Back to integrations
Using AWS Glue with Dagster

Dagster Integration:
Using AWS Glue with Dagster

The AWS Glue integration enables you to initiate AWS Glue jobs directly from Dagster, seamlessly pass parameters to your code, and stream logs and structured messages back into Dagster.

About this Integration

The dagster-aws integration library provides the PipesGlueClient resource, enabling you to launch AWS Glue jobs directly from Dagster assets and ops. This integration allows you to pass parameters to Glue code while Dagster receives real-time events, such as logs, asset checks, and asset materializations, from the initiated jobs.

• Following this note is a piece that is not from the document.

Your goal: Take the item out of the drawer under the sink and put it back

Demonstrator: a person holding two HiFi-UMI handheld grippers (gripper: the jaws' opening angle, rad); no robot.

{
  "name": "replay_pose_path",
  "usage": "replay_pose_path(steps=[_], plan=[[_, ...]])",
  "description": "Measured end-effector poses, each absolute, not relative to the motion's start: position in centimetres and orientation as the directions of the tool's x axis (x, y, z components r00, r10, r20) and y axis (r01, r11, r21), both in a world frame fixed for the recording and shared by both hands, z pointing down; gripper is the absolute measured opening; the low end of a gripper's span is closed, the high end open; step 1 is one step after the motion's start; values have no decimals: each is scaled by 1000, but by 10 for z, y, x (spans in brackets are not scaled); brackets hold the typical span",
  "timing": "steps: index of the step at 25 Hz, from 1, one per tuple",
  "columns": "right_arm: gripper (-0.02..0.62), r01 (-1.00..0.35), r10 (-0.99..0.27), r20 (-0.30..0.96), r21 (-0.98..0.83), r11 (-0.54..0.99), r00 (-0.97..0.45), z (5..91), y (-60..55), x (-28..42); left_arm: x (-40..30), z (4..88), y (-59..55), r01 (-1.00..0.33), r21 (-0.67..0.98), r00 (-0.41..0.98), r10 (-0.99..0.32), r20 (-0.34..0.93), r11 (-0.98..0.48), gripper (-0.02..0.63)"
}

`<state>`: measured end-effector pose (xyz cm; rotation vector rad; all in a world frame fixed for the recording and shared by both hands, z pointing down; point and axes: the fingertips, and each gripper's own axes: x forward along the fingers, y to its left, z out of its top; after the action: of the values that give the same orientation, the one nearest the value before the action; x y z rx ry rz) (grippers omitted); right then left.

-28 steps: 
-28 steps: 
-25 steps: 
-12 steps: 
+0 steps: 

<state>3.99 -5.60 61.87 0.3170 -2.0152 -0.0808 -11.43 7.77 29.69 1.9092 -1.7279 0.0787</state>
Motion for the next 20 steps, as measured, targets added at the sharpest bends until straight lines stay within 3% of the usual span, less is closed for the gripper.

With minimal code changes required on the job side, this integration is both efficient and easy to implement.

Installation

pip install dagster-aws

Examples

import boto3
from dagster import AssetExecutionContext, Definitions, asset
from dagster_aws.pipes import (
    PipesGlueClient,
    PipesS3ContextInjector,
    PipesS3MessageReader,
)


@asset
def glue_pipes_asset(
    context: AssetExecutionContext, pipes_glue_client: PipesGlueClient
):
    return pipes_glue_client.run(
        context=context,
        job_name="Example Job",
        arguments={"some_parameter_value": "1"},
    ).get_materialize_result()


defs = Definitions(
    assets=[glue_pipes_asset],
    resources={
        "pipes_glue_client": PipesGlueClient(
            client=boto3.client("glue"),
            context_injector=PipesS3ContextInjector(
                client=boto3.client("s3"),
                bucket="my-bucket",
            ),
            message_reader=PipesS3MessageReader(
                client=boto3.client("s3"), bucket="my-bucket"
            ),
        )
    },
)

About AWS Glue

AWS Glue is a fully managed cloud service designed to simplify and automate the process of discovering, preparing, and integrating data for analytics, machine learning, and application development. It supports a wide range of data sources and formats, offering seamless integration with other AWS services. AWS Glue provides the tools to create, run, and manage ETL (Extract, Transform, Load) jobs, making it easier to handle complex data workflows. Its serverless architecture allows for scalability and flexibility, making it a preferred choice for data engineers and analysts who need to process and prepare data efficiently.